Researchers agree, though, that more work needs to be done to examine Hopkins and Squire’s mechanisms and their implications. In particular, better computer simulations are needed to model how the specific scenarios—such as the pair’s proposed ring-forming settling instability—arise and evolve in more realistic, turbulent and chaotic conditions. Such simulations are already underway, Hopkins says. Furthermore, new radio telescope observations that peer into the murky hearts of planet-forming disks could also provide more evidence for or against processes like the settling instability, Youdin says.

“What’s really interesting about this work is they unified the mathematics,” Stone says, showing drag instabilities, including the streaming instability, are fundamentally the same. What may be most exciting, he notes, is these phenomena might be occurring all over the universe.

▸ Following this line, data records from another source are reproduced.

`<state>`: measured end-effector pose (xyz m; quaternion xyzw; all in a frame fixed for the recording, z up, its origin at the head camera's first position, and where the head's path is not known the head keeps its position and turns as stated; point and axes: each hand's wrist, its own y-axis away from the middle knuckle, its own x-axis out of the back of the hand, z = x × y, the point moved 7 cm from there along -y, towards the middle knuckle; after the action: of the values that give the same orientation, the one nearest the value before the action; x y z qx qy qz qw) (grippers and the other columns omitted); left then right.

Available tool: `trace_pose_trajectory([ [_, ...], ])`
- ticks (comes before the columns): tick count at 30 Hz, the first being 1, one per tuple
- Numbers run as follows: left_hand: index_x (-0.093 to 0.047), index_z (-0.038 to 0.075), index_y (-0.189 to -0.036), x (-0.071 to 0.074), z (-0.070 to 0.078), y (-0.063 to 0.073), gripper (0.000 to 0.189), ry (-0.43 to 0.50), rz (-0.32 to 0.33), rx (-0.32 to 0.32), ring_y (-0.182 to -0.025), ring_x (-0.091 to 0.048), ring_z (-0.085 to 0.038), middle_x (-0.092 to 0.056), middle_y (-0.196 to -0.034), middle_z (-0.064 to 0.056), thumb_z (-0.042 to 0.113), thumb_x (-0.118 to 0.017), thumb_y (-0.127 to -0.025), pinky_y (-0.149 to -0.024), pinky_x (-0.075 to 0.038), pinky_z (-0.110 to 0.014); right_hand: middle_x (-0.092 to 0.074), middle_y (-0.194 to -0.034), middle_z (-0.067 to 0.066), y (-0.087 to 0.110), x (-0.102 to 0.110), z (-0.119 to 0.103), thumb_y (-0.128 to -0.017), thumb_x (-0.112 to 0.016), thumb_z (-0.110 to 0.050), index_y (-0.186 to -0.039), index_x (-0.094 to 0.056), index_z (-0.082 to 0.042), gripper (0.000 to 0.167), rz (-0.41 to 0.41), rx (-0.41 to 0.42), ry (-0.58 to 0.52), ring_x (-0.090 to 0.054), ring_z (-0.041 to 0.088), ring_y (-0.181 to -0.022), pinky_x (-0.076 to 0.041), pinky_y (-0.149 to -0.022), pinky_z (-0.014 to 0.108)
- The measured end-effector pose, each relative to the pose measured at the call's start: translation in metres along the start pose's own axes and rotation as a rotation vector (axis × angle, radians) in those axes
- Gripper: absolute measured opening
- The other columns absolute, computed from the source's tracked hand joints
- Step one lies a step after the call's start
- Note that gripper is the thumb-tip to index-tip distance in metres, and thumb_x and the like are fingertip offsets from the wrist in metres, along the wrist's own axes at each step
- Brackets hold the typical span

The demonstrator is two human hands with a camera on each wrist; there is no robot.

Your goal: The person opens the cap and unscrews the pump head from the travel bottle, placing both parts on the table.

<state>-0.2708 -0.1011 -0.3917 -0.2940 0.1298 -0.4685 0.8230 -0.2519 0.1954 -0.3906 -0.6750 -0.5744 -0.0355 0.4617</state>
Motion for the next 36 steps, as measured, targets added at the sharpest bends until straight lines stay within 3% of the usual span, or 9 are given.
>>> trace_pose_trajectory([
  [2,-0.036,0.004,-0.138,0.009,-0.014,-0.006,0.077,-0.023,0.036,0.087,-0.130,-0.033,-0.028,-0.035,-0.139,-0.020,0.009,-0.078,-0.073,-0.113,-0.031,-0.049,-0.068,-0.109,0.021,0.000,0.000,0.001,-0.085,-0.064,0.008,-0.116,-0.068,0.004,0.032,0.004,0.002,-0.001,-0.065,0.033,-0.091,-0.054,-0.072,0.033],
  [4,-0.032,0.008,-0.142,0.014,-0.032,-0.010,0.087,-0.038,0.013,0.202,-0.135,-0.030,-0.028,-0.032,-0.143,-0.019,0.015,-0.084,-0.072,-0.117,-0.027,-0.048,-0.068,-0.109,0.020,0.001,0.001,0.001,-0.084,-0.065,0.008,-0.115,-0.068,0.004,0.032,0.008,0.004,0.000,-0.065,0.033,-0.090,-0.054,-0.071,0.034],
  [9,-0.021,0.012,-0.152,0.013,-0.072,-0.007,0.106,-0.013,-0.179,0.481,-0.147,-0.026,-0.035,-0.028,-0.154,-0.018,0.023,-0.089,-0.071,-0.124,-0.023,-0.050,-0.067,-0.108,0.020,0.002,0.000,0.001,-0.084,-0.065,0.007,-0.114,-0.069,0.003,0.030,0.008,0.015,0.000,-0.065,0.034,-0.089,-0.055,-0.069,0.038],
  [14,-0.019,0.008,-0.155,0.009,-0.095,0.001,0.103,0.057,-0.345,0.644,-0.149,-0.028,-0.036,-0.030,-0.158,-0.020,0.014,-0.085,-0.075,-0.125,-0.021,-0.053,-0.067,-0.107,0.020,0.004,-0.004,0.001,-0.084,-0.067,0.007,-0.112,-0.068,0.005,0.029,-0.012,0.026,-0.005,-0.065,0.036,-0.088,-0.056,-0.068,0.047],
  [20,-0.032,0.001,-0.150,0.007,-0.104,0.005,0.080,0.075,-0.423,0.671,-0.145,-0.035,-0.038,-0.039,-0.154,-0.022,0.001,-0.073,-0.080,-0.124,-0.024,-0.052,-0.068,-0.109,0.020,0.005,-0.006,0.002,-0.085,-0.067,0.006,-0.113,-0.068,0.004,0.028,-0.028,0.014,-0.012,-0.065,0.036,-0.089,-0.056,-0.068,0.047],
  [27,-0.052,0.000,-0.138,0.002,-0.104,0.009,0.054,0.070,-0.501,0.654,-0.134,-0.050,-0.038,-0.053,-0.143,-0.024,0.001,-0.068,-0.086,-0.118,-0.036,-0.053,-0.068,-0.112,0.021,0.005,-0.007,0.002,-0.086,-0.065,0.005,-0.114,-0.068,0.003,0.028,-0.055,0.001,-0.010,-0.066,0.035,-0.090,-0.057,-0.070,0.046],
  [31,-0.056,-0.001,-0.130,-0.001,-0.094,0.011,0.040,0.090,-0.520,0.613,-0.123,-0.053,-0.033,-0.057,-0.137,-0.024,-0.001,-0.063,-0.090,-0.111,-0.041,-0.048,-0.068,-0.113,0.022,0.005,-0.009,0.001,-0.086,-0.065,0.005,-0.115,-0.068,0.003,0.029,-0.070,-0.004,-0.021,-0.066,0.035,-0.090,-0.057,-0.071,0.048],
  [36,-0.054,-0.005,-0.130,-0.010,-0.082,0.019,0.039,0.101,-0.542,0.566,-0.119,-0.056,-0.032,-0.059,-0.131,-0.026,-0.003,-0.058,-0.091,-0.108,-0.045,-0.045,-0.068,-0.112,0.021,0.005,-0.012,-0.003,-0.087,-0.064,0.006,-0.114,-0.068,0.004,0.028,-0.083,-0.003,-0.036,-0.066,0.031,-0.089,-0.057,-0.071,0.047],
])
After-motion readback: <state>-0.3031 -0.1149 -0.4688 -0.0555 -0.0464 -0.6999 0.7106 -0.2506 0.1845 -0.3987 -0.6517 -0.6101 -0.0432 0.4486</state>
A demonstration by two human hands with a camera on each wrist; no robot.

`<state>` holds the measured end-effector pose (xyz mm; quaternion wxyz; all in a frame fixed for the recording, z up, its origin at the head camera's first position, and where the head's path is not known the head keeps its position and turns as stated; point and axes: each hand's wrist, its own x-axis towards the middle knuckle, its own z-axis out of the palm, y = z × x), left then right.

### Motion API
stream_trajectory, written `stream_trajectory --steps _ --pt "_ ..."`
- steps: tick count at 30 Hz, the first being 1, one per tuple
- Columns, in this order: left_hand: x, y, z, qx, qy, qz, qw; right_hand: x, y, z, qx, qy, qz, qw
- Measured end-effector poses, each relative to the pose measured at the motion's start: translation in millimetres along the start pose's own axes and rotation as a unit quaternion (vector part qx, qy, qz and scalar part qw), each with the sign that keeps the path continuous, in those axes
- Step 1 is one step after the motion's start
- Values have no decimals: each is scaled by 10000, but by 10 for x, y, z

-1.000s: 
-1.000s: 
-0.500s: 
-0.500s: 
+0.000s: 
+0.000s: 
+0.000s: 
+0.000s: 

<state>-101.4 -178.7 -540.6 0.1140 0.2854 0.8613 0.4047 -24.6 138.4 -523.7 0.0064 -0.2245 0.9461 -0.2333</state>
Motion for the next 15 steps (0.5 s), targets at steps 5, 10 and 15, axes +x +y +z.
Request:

They could even be happening here on Earth. Hopkins says he and Squire have heard reports from volcanologists who suspect they have witnessed evidence of drag instabilities occurring in volcanic ash raining through Earth’s atmosphere. The more ash clumps as it falls, the less sunlight it blocks, reducing its cooling effect on the planet; understanding how drag instabilities affect volcanic eruptions, then, could prove important for improving climate change models.

Still, at this point the blossoming study of drag instabilities has yet to definitively solve any mysteries. “I see it as something that’s not closing questions off,” Youdin says, “but really opening new avenues of things to look at.”